Nuevos pasos…

La espera se hacía interminable, siempre que sonaba el teléfono pensaba que sería del hospital, pero la cita nunca llegaba.

Mientras tanto veía como en su entorno llegaban más embarazos, y ese sentimiento contradictorio la envolvía en una tristeza indescriptible.

Y por fin llegó la primera cita, el Essure había implantado perfectamente y ya podían empezar el ciclo de FIV, al ser heterocigota para el gen de la protombina, además de los pinchazos  propios de cualquier tratamiento de fertilidad, debía pincharse una vez al día heparina, pero eso ya lo tenía asumido, estaba tan feliz por empezar, eran tantas las esperanzas puestas… sin imaginarse nunca como se iban a desarrollar los acontecimientos.

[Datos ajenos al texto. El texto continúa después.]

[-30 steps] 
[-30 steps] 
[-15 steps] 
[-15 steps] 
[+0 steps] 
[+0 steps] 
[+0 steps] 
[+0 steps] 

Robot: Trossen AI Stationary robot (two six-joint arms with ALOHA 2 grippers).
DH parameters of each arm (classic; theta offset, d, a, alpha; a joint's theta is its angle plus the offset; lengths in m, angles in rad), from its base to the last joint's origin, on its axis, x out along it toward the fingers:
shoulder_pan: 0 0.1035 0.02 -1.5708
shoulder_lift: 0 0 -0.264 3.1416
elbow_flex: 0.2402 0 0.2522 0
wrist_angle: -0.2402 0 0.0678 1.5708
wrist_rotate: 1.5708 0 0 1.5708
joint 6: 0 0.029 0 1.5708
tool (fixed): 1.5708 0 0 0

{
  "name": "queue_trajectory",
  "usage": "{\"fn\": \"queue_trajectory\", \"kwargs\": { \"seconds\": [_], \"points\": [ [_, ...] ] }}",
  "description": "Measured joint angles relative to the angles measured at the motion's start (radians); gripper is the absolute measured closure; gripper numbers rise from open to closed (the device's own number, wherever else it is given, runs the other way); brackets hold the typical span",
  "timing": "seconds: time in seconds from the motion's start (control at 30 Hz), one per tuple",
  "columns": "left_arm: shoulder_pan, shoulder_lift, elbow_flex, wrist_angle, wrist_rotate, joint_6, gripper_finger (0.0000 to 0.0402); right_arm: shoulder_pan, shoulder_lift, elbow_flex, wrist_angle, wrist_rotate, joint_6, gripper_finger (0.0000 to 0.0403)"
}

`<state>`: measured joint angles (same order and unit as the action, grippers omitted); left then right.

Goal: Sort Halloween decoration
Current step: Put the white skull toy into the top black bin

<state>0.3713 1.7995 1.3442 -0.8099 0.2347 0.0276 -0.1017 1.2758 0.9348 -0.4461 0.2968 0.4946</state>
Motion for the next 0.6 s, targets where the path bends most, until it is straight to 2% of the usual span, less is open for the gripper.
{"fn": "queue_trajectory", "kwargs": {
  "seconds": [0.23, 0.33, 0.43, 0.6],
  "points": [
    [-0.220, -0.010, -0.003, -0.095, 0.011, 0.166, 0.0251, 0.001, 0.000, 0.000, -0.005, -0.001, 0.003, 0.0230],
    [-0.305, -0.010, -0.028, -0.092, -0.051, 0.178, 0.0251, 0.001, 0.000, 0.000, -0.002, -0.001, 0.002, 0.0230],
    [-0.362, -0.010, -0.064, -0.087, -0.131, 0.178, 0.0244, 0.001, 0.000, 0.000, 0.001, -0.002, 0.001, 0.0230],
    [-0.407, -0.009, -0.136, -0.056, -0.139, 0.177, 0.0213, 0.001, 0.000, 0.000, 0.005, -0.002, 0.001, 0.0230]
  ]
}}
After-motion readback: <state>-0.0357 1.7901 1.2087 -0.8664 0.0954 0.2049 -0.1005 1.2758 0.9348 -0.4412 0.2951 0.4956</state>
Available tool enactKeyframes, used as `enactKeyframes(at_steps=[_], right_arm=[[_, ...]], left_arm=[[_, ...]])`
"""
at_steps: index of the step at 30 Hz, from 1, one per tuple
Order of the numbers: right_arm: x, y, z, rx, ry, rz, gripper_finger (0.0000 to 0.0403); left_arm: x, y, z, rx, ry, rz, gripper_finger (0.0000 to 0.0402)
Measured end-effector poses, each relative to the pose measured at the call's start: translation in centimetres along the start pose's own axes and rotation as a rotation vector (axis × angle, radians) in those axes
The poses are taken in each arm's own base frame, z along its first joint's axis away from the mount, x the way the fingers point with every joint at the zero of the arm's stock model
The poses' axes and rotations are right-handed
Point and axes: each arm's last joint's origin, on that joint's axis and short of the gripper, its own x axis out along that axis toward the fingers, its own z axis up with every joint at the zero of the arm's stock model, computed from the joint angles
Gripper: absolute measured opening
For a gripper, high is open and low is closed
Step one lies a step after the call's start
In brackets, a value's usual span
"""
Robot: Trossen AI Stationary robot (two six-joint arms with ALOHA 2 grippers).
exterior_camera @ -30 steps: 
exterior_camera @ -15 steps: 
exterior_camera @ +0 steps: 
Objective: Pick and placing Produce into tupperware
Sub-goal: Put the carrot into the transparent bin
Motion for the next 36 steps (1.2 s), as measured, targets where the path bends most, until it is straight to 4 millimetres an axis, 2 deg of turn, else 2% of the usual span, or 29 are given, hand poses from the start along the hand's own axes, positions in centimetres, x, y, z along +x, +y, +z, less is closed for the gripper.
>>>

Era el mes de mayo, la doctora Armijo le pautó un ciclo largo, en el que empezaría con Decapeptyl durante los 14 primeros días del ciclo, para luego estimular con Menopur.

Empezó el tratamiento con toda la ilusión del mundo, se llevó sus agujas y medicación al congreso que ya tenía programado, pinchándose sola en la habitación del hotel, su marido no pudo acompañarla en esos días. A la vuelta del congreso, llegaron a la primera cita, ecografía, esa sensación de miedo cuando ves la cara de la persona que está haciendo la eco, y mira a su compañera, “Tus ovarios no están respondiendo como cabría esperar, debemos aumentar la medicación”, “Relájate este fin de semana, es mejor que no trabajes tanto”.

 

Anuló su ponencia en Oporto, y se quedó en casa todo el fin de semana, relajada, esperando un milagro, un milagro que nunca llegó.

Lunes, 11:30 de la mañana, en esa sala de espera fría, viendo pasar embarazadas, y pensado si algún día se vería igual.

Sentada esperando la ecografía, mismas caras, mismos susurros, doctora Lobo, “Debemos anular este ciclo, solo tienes un folículo activo, no merece la pena hacer punción”, “Si paramos ahora no contaría para el computo de dos ciclos, creemos que es lo mejor”.

Semana siguiente, misma sala de espera, una vez dentro la doctora Armijo, la indica que van a tratarla con Decapeptyl trimestral para  dejar en reposo sus ovarios todo el verano e intentar otro ciclo. “Conozco a una doctora que hace acupuntura, una compañera nuestra tras muchos intentos fallidos probó, no se si fue por eso, pero a ella le ayudó, quizá deberías probarlo”.

Llegó a su casa, con el teléfono de la doctora Yunhua Li en sus manos, pensando que era una locura, y que poco podría hacer la medicina tradicional china en un caso tan complicado como el suyo, en el que si la terapia alopática no había conseguido nada, poco iba a conseguir algo sin mucho fundamento, sin saber, que ese momento le cambiaría su vida y su mentalidad para siempre.